▶ WHAT TO DO: In the listing below, look for "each" and copy every line that has it.

-- Opening Marker --

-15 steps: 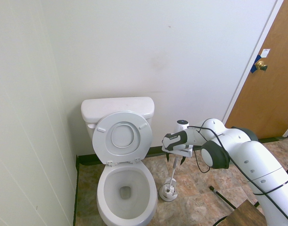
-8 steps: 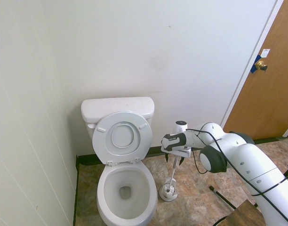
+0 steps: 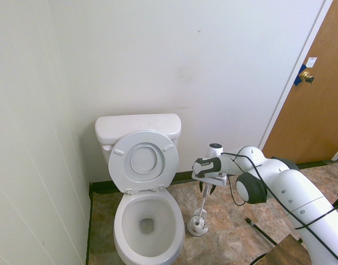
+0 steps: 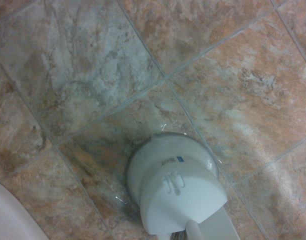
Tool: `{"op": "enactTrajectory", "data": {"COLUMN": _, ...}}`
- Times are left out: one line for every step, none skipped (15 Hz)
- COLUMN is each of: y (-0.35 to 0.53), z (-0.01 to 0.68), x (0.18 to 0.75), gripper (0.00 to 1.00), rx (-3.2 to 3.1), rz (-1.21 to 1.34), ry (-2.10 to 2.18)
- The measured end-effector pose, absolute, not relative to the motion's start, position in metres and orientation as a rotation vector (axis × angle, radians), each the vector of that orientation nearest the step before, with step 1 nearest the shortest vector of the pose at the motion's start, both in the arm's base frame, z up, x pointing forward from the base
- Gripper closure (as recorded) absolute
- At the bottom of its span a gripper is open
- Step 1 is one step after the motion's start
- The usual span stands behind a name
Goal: Clean the toilet
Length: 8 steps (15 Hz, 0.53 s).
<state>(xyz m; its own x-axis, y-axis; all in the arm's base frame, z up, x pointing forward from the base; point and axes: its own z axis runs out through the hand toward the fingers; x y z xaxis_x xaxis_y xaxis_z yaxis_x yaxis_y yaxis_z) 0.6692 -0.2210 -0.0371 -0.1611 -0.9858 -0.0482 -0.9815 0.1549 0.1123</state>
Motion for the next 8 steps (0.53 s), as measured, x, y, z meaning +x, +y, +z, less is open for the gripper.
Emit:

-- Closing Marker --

▶ WRITTEN ANSWER:
- COLUMN is each of: y (-0.35 to 0.53), z (-0.01 to 0.68), x (0.18 to 0.75), gripper (0.00 to 1.00), rx (-3.2 to 3.1), rz (-1.21 to 1.34), ry (-2.10 to 2.18)
- The measured end-effector pose, absolute, not relative to the motion's start, position in metres and orientation as a rotation vector (axis × angle, radians), each the vector of that orientation nearest the step before, with step 1 nearest the shortest vector of the pose at the motion's start, both in the arm's base frame, z up, x pointing forward from the base

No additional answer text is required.